Write out, from the entries below, exactly the lines that run between the lines holding "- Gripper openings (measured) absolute" and "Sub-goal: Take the", inclusive, and stop there.

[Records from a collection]
*** Block opens ***
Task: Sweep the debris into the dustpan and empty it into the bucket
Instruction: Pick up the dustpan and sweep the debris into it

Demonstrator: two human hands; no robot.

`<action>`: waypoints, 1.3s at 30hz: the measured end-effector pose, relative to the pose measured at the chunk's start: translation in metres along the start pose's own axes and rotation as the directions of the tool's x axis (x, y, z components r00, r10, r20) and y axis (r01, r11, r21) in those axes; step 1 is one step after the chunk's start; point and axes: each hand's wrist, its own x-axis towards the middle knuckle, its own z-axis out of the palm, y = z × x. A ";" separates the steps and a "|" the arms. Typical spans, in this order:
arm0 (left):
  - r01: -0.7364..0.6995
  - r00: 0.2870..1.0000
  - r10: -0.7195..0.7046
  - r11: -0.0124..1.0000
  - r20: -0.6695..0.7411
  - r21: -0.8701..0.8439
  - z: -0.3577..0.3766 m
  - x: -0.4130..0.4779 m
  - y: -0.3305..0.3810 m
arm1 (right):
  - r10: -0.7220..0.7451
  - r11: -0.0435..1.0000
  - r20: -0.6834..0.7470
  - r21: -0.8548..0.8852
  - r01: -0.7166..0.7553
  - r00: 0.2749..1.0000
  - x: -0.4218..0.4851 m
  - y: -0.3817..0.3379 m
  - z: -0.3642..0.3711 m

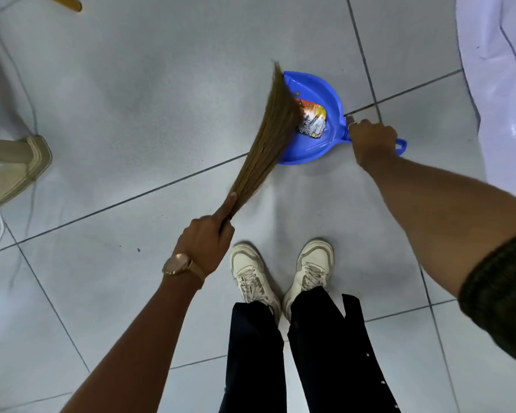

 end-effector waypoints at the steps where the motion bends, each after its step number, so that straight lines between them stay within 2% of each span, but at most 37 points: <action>1: -0.011 1.000 0.010 1.000 -0.017 -0.017 -0.002 -0.013 0.002 | 0.011 1.000 0.013 0.014 -0.011 1.000 -0.003 -0.002 0.005; 6: 0.006 0.994 -0.007 1.000 -0.106 -0.010 -0.012 -0.062 -0.005 | 0.066 0.995 0.048 0.068 -0.069 0.997 -0.016 -0.007 0.022; 10: 0.118 0.973 -0.125 0.992 -0.195 -0.044 -0.017 -0.039 -0.026 | 0.092 0.992 0.060 0.078 -0.096 0.994 -0.022 -0.002 0.026; 12: 0.199 0.959 -0.210 0.977 -0.191 -0.073 -0.014 -0.017 -0.037 | 0.103 0.991 0.063 0.075 -0.107 0.993 -0.023 0.002 0.028; 15: 0.269 0.957 -0.275 0.960 -0.090 -0.075 -0.002 0.006 -0.042 | 0.108 0.992 0.066 0.056 -0.111 0.992 -0.023 0.006 0.027; 19: 0.174 0.985 -0.174 0.983 0.012 -0.064 0.021 0.012 -0.022 | 0.126 0.990 0.061 0.054 -0.129 0.990 -0.023 0.003 0.023; 23: 0.122 0.992 -0.118 0.988 0.040 -0.097 0.029 -0.016 -0.001 | 0.149 0.986 0.074 0.066 -0.154 0.986 -0.022 0.000 0.027; 28: 0.046 0.998 -0.049 0.995 -0.033 -0.090 0.007 -0.093 0.002 | 0.160 0.981 0.067 0.100 -0.166 0.985 -0.026 0.001 0.031; 31: 0.030 0.988 -0.053 0.987 -0.143 -0.161 -0.015 -0.109 -0.006 | 0.179 0.971 0.084 0.145 -0.189 0.980 -0.033 0.001 0.033; 35: 0.137 0.941 -0.209 0.954 -0.266 -0.265 -0.027 -0.041 -0.035 | 0.208 0.939 0.130 0.250 -0.235 0.969 -0.038 0.004 0.037; 39: 0.214 0.935 -0.258 0.958 -0.244 -0.192 -0.030 0.070 -0.043 | 0.243 0.910 0.108 0.317 -0.265 0.964 -0.035 0.009 0.039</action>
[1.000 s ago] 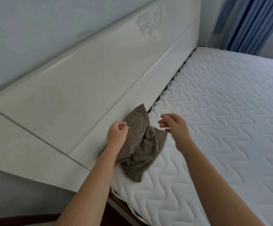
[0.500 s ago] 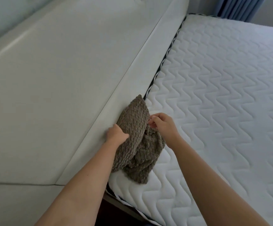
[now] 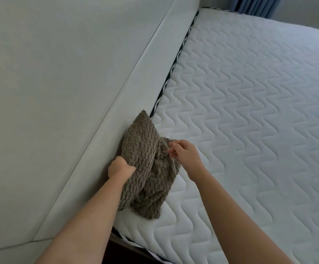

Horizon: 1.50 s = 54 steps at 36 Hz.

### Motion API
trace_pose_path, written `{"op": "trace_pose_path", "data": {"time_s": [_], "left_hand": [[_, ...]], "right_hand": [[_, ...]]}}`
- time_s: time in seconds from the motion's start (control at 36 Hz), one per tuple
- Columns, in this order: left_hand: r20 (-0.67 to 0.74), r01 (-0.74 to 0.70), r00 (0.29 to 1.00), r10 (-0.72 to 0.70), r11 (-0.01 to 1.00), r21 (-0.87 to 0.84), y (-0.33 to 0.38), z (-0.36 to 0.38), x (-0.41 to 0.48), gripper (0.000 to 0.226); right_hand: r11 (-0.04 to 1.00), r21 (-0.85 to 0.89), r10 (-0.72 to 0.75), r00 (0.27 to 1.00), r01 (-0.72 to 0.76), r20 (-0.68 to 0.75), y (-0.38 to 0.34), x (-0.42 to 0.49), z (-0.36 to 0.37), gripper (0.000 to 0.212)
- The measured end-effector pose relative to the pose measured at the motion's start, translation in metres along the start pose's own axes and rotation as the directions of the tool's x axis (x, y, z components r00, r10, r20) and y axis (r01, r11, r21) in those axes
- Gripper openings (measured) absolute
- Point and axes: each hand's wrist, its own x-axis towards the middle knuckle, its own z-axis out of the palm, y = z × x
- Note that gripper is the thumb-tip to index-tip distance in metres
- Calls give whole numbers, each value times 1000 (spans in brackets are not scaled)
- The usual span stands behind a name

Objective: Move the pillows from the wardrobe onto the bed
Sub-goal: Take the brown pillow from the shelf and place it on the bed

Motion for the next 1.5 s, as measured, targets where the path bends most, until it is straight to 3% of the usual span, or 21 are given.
{"op": "trace_pose_path", "data": {"time_s": [0.17,0.31,0.42,0.5,0.67,0.78,0.89,1.06,1.22,1.33,1.39,1.44,1.47,1.5], "left_hand": [[-73,-59,996,53,995,-85,28,-17,-12,47],[-90,-130,990,105,927,-352,55,-31,-31,24],[-28,-152,985,169,785,-601,78,-37,-52,15],[47,-123,973,227,675,-728,100,-31,-66,13],[285,96,922,262,559,-824,133,1,-68,29],[435,218,878,203,638,-738,124,30,-34,29],[447,219,889,103,762,-610,88,67,12,46],[305,142,952,15,861,-488,33,102,64,39],[94,-18,994,58,927,-375,11,97,105,30],[-68,-175,982,175,985,7,16,95,102,51],[-216,-393,879,425,903,177,25,103,89,52],[-292,-623,677,676,737,263,38,118,77,50],[-279,-686,596,753,658,312,44,126,72,53],[-222,-717,564,795,605,347,48,134,70,55]], "right_hand": [[1000,-4,27,1000,-27,0,4,0,-12,16],[999,-12,45,999,-45,5,10,2,-23,13],[998,-25,61,998,-62,-17,16,6,-38,15],[999,-33,38,992,-42,-119,22,10,-58,12],[987,-145,-118,918,67,-379,26,23,-107,24],[978,-206,-87,956,29,-281,41,40,-113,11],[944,-326,15,992,-54,-122,76,60,-95,14],[922,-366,137,991,-127,2,128,81,-71,28],[891,-448,81,997,-73,-1,151,102,-58,37],[838,-545,-32,999,24,-6,155,113,-39,44],[815,-576,-81,997,64,-5,155,116,-25,45],[774,-620,-161,987,127,1,155,121,-11,47],[743,-650,-199,980,161,15,156,124,-4,49],[711,-679,-219,975,185,35,157,127,3,51]]}}
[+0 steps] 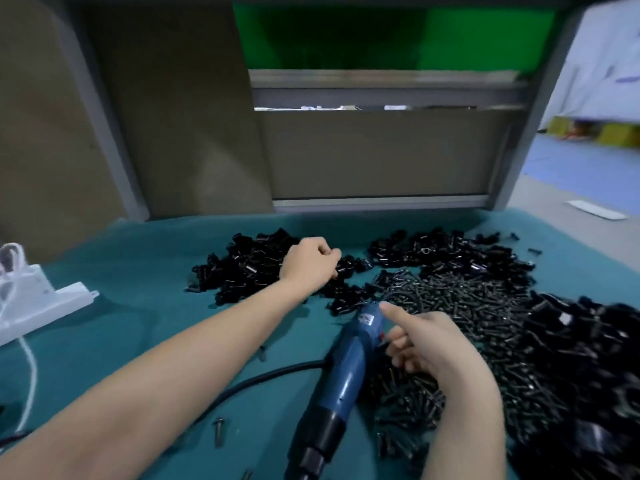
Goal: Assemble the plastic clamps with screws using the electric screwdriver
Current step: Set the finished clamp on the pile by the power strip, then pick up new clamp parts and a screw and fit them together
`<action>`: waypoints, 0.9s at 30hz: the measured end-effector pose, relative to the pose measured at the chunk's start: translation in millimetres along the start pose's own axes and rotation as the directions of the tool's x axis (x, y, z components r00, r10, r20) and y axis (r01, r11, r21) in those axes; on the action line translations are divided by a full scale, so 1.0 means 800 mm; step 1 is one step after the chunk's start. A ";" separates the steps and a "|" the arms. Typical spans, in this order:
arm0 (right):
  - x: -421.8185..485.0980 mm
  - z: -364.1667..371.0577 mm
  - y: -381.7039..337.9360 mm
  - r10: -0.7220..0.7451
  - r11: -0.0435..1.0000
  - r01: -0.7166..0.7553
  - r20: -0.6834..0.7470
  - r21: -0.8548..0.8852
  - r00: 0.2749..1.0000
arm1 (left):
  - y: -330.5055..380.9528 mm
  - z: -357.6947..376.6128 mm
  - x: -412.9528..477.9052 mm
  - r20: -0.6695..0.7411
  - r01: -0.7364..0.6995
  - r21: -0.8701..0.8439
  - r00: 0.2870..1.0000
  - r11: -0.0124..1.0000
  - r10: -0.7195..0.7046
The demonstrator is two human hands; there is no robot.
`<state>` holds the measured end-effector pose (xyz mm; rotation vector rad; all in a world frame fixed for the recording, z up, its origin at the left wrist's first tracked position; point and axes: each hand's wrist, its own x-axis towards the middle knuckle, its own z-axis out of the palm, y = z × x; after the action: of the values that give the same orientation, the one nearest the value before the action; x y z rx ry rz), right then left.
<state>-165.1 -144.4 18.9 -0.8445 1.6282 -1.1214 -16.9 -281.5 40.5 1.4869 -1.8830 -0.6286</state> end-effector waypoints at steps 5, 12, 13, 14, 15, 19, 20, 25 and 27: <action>-0.011 -0.030 0.007 -0.051 0.988 0.051 -0.005 0.143 0.999 | 0.068 0.065 0.057 0.331 -0.281 0.425 0.933 0.861 0.141; -0.013 -0.059 0.019 -0.077 0.965 0.086 -0.045 0.247 0.996 | 0.069 0.104 0.074 0.399 -0.386 0.777 0.913 0.497 0.086; -0.013 -0.059 0.019 -0.088 0.963 0.093 -0.030 0.252 0.996 | 0.064 0.103 0.076 0.401 -0.407 0.788 0.909 0.461 0.118; -0.012 -0.058 0.018 -0.101 0.961 0.101 -0.013 0.259 0.995 | 0.059 0.102 0.077 0.401 -0.428 0.793 0.902 0.433 0.157; -0.011 -0.057 0.018 -0.110 0.958 0.106 -0.001 0.268 0.994 | 0.054 0.101 0.077 0.409 -0.452 0.795 0.892 0.405 0.192; -0.011 -0.053 0.016 -0.144 0.941 0.134 0.010 0.310 0.990 | 0.049 0.089 0.070 0.378 -0.461 0.706 0.887 0.538 0.265; -0.012 -0.052 0.015 -0.168 0.931 0.158 0.000 0.329 0.986 | 0.054 0.081 0.066 0.334 -0.424 0.600 0.903 0.679 0.269; -0.020 -0.037 -0.010 -0.407 0.889 0.417 -0.090 0.190 0.909 | 0.078 0.003 -0.003 0.327 -0.173 -0.276 0.908 0.945 0.262; -0.024 -0.023 -0.029 -0.509 0.859 0.508 -0.002 0.071 0.861 | 0.071 -0.036 -0.044 0.410 -0.080 -0.395 0.876 0.915 0.253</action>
<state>-176.1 -130.2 48.7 -1.2819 1.3722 -1.5185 -27.7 -232.6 93.7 0.9701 -2.0587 -1.2553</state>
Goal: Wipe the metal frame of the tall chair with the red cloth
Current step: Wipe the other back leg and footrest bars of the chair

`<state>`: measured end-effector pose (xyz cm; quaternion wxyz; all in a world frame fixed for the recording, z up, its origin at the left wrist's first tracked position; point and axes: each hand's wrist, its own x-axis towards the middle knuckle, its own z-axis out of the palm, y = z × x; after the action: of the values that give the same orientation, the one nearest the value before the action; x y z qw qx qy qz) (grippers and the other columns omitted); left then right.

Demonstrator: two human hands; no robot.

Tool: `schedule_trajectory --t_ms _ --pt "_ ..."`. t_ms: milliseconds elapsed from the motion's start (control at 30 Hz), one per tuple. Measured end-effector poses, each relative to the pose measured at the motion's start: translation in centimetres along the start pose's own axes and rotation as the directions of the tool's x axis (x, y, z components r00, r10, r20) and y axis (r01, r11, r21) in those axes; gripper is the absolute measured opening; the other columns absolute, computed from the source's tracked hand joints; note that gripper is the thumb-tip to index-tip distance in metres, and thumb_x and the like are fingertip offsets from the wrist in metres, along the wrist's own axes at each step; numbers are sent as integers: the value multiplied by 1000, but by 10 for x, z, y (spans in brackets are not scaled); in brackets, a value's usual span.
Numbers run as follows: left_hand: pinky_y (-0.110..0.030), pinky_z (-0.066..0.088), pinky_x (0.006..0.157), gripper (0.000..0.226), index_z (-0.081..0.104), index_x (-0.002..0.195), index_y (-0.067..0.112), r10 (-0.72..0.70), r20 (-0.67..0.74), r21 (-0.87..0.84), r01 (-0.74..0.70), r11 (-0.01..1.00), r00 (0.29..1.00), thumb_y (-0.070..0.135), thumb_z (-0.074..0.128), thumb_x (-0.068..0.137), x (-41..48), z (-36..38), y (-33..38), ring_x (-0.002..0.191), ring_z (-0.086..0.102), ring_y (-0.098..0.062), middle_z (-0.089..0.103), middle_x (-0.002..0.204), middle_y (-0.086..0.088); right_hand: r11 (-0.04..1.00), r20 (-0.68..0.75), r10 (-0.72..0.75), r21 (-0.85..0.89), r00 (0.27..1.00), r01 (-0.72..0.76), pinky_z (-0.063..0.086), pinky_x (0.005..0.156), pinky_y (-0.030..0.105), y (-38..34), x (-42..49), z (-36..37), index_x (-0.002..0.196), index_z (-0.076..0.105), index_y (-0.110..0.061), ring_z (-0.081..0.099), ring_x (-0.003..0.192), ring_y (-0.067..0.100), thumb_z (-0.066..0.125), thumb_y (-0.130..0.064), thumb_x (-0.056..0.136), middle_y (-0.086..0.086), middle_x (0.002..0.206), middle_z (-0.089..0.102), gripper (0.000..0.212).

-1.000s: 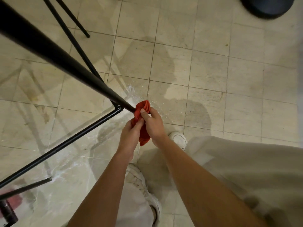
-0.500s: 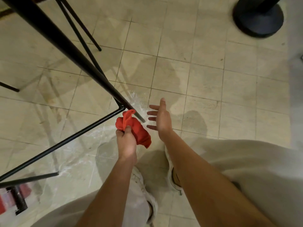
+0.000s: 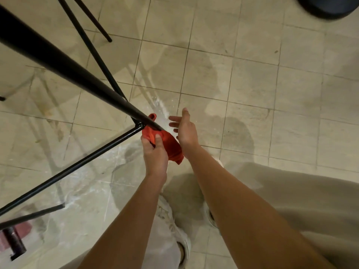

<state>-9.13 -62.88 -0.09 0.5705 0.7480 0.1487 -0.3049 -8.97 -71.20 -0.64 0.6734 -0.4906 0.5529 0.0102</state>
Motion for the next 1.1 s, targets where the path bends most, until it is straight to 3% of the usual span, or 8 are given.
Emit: schedule_trajectory --t_ms 167,300,433,633,700,833,967,1100 --pt "-50 38 106 40 35 140 34 -39 15 30 38 999 999 25 37 101 28 5 -28 122 50 -20 56 129 1 998 32 49 25 998 -50 37 95 35 18 22 10 100 69 -18 54 104 20 15 -53 98 4 112 64 65" --pt "-51 42 103 38 41 135 40 -86 38 -23 87 996 996 22 37 102 43 16 -46 116 56 -16 62 112 14 997 32 62 50 998 -64 33 90 30 33 34 8 109 68 -16 52 106 17 15 -53 98 4 118 61 66" --pt "-50 44 101 39 47 125 46 -111 70 -41 114 993 991 17 36 101 58 23 -65 113 59 -19 64 115 5 987 -37 103 128 994 -97 34 94 31 44 46 4 107 69 -17 50 108 16 17 -53 98 3 119 59 64" --pt "-44 47 97 35 45 133 16 -147 97 56 142 988 984 20 46 98 75 24 -74 96 57 -14 57 121 -4 967 -57 186 186 981 -172 37 105 42 52 46 15 101 68 -21 55 109 19 19 -57 96 -3 104 59 62" --pt "-42 46 98 34 51 130 27 -124 118 -72 133 988 985 16 43 99 69 23 -71 110 59 -18 58 129 -4 973 -49 178 158 983 -169 36 104 40 50 46 14 103 68 -21 53 113 19 17 -57 96 0 111 59 62" --pt "-55 35 106 42 55 118 46 -72 73 -209 86 974 995 14 36 99 57 18 -64 124 51 -25 56 134 4 983 -39 138 129 990 -132 35 98 35 44 50 8 107 68 -18 51 108 17 16 -56 97 2 118 60 65" --pt "-46 43 103 40 54 120 42 -71 77 -173 84 981 994 12 36 100 56 16 -59 115 58 -15 65 117 15 985 -1 131 109 991 -130 36 97 35 44 44 9 105 69 -18 53 108 18 16 -57 96 2 117 62 66" --pt "-42 52 89 34 50 126 38 -187 70 -98 193 976 980 18 44 98 61 22 -57 107 64 -20 66 116 3 986 34 142 78 989 -144 42 101 44 46 34 14 96 69 -26 59 106 21 18 -62 93 6 114 65 62"
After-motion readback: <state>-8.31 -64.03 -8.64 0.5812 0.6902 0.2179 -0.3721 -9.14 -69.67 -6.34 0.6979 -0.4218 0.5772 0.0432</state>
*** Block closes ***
_Answer_
- Gripper openings (measured) absolute
- Point and axes: each hand's wrist, its own x-axis towards the middle knuckle, its own z-axis out of the palm, y = z × x
- Note that gripper is the thumb-tip to index-tip distance in metres
- Calls give whole numbers, each value times 1000 (spans in brackets are not scaled)
- The usual span stands behind a name

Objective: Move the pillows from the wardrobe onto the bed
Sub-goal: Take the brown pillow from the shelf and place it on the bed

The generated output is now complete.